- _EXERCISE INSTRUCTIONS_
Set down the data that follows, exactly and completely.

↓

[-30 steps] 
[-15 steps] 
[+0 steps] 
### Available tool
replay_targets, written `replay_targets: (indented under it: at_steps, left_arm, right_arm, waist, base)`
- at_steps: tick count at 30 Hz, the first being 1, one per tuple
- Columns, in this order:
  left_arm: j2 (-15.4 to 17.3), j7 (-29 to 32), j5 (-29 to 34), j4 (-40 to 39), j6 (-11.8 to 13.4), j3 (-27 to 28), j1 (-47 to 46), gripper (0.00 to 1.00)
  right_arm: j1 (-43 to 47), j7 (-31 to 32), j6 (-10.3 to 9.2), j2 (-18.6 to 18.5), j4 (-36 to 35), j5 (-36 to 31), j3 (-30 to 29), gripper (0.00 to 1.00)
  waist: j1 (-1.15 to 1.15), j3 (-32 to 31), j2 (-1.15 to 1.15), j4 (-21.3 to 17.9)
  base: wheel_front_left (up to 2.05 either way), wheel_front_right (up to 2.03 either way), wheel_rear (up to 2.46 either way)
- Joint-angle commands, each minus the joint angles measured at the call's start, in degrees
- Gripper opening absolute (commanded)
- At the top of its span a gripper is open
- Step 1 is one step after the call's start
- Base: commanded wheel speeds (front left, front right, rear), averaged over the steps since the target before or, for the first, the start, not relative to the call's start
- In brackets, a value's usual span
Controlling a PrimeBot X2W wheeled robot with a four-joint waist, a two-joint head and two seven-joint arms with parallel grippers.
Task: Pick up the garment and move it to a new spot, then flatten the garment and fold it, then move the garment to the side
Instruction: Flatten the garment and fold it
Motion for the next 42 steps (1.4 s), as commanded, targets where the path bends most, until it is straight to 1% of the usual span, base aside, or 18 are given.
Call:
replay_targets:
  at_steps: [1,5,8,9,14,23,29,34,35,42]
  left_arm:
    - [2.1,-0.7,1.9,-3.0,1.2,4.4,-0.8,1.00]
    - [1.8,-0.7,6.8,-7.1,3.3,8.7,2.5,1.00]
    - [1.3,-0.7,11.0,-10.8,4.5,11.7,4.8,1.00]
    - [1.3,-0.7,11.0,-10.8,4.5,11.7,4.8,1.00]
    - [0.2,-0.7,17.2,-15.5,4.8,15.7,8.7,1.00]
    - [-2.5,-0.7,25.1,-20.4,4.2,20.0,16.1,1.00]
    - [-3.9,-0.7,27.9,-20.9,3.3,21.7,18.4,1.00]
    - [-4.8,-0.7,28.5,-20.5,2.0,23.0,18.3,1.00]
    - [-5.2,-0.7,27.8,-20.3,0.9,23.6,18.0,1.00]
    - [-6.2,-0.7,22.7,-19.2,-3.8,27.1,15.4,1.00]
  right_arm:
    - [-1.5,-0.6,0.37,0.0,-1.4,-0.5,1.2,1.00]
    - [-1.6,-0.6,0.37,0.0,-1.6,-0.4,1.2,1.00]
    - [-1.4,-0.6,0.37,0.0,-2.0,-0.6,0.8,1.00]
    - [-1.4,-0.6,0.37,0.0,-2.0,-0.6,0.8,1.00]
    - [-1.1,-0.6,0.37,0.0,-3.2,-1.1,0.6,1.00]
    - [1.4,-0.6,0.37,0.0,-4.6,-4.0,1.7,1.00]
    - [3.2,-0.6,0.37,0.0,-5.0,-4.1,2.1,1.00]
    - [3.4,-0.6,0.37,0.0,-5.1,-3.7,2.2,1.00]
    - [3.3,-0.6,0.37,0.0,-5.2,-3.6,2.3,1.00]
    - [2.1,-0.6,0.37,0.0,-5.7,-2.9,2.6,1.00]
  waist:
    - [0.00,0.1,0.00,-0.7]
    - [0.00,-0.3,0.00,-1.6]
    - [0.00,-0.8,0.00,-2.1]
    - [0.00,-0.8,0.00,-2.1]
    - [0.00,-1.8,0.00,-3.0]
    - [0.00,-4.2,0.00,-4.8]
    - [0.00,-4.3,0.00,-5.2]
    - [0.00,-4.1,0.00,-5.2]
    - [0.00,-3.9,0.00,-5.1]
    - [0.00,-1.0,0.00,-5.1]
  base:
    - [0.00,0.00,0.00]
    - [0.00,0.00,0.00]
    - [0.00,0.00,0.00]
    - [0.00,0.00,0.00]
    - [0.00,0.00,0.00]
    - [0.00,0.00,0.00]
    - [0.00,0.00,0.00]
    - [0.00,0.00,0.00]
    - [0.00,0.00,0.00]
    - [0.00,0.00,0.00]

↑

- _REPLY_
[-30 steps] 
[-15 steps] 
[+0 steps] 
### Available tool
replay_targets, written `replay_targets: (indented under it: at_steps, left_arm, right_arm, waist, base)`
- at_steps: tick count at 30 Hz, the first being 1, one per tuple
- Columns, in this order:
  left_arm: j2 (-15.4 to 17.3), j7 (-29 to 32), j5 (-29 to 34), j4 (-40 to 39), j6 (-11.8 to 13.4), j3 (-27 to 28), j1 (-47 to 46), gripper (0.00 to 1.00)
  right_arm: j1 (-43 to 47), j7 (-31 to 32), j6 (-10.3 to 9.2), j2 (-18.6 to 18.5), j4 (-36 to 35), j5 (-36 to 31), j3 (-30 to 29), gripper (0.00 to 1.00)
  waist: j1 (-1.15 to 1.15), j3 (-32 to 31), j2 (-1.15 to 1.15), j4 (-21.3 to 17.9)
  base: wheel_front_left (up to 2.05 either way), wheel_front_right (up to 2.03 either way), wheel_rear (up to 2.46 either way)
- Joint-angle commands, each minus the joint angles measured at the call's start, in degrees
- Gripper opening absolute (commanded)
- At the top of its span a gripper is open
- Step 1 is one step after the call's start
- Base: commanded wheel speeds (front left, front right, rear), averaged over the steps since the target before or, for the first, the start, not relative to the call's start
- In brackets, a value's usual span
Controlling a PrimeBot X2W wheeled robot with a four-joint waist, a two-joint head and two seven-joint arms with parallel grippers.
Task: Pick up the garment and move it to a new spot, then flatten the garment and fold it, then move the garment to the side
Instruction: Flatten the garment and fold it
Motion for the next 42 steps (1.4 s), as commanded, targets where the path bends most, until it is straight to 1% of the usual span, base aside, or 18 are given.
Call:
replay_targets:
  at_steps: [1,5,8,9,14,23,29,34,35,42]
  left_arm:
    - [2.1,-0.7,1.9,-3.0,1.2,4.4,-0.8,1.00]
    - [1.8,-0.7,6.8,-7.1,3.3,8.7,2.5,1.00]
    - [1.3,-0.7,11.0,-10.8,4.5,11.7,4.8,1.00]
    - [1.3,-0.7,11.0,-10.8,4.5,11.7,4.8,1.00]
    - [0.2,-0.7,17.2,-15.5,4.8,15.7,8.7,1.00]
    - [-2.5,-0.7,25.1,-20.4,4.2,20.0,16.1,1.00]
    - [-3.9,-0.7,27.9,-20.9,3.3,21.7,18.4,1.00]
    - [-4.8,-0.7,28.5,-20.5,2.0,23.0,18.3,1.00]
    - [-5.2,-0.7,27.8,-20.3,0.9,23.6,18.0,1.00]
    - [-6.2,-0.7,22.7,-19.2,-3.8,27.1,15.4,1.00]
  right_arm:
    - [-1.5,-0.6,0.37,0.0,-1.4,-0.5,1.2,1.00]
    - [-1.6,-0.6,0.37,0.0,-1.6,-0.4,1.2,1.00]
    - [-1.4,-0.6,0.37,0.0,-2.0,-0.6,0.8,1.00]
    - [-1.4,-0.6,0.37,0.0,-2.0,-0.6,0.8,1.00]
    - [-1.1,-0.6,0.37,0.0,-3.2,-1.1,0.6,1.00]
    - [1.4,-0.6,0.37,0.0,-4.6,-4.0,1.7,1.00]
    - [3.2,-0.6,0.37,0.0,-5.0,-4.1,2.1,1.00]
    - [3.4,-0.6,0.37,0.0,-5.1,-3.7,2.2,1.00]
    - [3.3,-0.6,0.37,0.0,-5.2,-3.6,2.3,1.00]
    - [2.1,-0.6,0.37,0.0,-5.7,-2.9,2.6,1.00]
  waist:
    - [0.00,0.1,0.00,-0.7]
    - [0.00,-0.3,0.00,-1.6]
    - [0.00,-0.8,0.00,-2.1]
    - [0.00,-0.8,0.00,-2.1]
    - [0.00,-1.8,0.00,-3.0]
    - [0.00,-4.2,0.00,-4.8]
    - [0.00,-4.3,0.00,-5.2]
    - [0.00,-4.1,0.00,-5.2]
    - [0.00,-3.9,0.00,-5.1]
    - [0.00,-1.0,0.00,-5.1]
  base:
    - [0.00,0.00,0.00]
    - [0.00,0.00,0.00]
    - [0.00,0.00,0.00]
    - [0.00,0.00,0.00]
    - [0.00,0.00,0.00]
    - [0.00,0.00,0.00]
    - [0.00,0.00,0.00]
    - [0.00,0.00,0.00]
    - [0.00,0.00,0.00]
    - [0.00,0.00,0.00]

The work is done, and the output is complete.